Transcribe the data below verbatim from the line with "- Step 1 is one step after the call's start" to the line with "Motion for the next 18". Include both of those lines.
<<<<
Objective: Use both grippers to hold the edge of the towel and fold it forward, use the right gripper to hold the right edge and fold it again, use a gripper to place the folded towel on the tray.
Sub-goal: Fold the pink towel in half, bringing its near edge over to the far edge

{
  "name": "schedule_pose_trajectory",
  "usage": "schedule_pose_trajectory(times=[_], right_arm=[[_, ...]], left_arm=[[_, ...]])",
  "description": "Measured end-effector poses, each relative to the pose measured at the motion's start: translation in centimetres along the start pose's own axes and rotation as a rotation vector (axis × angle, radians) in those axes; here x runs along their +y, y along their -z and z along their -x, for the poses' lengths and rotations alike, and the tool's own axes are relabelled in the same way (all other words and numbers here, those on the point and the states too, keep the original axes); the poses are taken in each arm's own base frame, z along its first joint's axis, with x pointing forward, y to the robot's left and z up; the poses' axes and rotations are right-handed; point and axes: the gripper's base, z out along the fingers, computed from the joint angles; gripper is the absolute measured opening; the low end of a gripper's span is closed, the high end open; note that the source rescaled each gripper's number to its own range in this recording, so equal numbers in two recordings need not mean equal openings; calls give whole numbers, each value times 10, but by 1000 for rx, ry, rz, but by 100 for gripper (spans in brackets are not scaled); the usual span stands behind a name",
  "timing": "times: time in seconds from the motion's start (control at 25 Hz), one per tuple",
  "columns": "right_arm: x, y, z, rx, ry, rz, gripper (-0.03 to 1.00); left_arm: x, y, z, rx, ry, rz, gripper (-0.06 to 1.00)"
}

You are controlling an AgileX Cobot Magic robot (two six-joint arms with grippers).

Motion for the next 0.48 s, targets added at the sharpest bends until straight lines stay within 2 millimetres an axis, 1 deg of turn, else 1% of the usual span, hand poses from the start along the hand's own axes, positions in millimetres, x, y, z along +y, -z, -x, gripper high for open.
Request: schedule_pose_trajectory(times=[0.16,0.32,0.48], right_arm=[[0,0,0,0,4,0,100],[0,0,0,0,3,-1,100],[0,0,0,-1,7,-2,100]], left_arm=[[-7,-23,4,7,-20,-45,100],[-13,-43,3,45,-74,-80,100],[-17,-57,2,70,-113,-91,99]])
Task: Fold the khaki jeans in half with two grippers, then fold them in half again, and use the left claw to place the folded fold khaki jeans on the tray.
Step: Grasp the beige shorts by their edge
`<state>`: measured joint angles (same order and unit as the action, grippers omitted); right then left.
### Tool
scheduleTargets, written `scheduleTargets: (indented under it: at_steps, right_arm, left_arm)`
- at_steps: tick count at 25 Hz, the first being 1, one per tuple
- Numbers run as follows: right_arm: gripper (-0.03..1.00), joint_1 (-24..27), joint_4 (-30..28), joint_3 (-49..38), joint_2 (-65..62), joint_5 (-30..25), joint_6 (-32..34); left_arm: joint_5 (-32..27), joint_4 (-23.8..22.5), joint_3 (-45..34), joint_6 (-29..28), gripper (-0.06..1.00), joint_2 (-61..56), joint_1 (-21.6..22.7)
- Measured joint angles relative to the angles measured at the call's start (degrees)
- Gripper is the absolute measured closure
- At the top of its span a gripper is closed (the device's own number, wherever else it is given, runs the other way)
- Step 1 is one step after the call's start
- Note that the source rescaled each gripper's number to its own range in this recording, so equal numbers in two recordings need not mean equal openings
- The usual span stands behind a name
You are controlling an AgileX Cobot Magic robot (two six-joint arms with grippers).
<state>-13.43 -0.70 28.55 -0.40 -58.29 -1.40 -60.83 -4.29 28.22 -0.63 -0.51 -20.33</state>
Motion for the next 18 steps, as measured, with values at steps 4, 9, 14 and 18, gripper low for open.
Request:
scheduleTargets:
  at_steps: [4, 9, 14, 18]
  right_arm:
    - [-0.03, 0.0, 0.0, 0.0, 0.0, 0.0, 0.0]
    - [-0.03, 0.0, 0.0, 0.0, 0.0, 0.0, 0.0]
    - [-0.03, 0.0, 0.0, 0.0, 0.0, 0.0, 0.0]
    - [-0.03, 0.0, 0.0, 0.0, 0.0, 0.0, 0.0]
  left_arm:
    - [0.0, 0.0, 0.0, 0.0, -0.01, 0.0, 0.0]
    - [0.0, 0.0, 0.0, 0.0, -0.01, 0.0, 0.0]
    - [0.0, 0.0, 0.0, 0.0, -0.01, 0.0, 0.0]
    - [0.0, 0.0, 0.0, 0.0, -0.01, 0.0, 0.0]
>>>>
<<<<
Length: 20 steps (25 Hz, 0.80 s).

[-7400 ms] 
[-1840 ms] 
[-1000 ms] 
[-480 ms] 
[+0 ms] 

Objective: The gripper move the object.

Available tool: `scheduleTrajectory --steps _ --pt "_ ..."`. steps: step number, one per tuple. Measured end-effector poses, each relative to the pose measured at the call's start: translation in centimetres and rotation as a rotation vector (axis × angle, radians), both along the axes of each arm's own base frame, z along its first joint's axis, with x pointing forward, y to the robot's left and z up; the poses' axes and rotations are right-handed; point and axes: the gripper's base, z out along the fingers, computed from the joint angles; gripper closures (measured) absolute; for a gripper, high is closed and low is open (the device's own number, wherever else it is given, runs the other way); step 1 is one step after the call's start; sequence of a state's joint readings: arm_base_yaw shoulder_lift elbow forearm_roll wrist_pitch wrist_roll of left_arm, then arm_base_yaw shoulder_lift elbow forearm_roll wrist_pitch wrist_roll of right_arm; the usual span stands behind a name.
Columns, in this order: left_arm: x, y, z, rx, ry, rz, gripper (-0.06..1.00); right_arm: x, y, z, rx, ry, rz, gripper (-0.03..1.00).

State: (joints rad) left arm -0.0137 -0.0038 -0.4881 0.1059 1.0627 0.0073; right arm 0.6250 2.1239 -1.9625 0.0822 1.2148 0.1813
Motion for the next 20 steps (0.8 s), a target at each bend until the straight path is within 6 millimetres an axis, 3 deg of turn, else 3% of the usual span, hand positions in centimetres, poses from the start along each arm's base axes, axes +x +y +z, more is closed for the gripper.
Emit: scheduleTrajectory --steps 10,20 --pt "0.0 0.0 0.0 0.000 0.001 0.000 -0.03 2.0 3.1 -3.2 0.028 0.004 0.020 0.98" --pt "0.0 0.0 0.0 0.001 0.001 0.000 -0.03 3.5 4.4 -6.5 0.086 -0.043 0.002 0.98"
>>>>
COMPLETED TASK =>
- Step 1 is one step after the call's start
- Note that the source rescaled each gripper's number to its own range in this recording, so equal numbers in two recordings need not mean equal openings
- The usual span stands behind a name
You are controlling an AgileX Cobot Magic robot (two six-joint arms with grippers).
<state>-13.43 -0.70 28.55 -0.40 -58.29 -1.40 -60.83 -4.29 28.22 -0.63 -0.51 -20.33</state>
Motion for the next 18 steps, as measured, with values at steps 4, 9, 14 and 18, gripper low for open.

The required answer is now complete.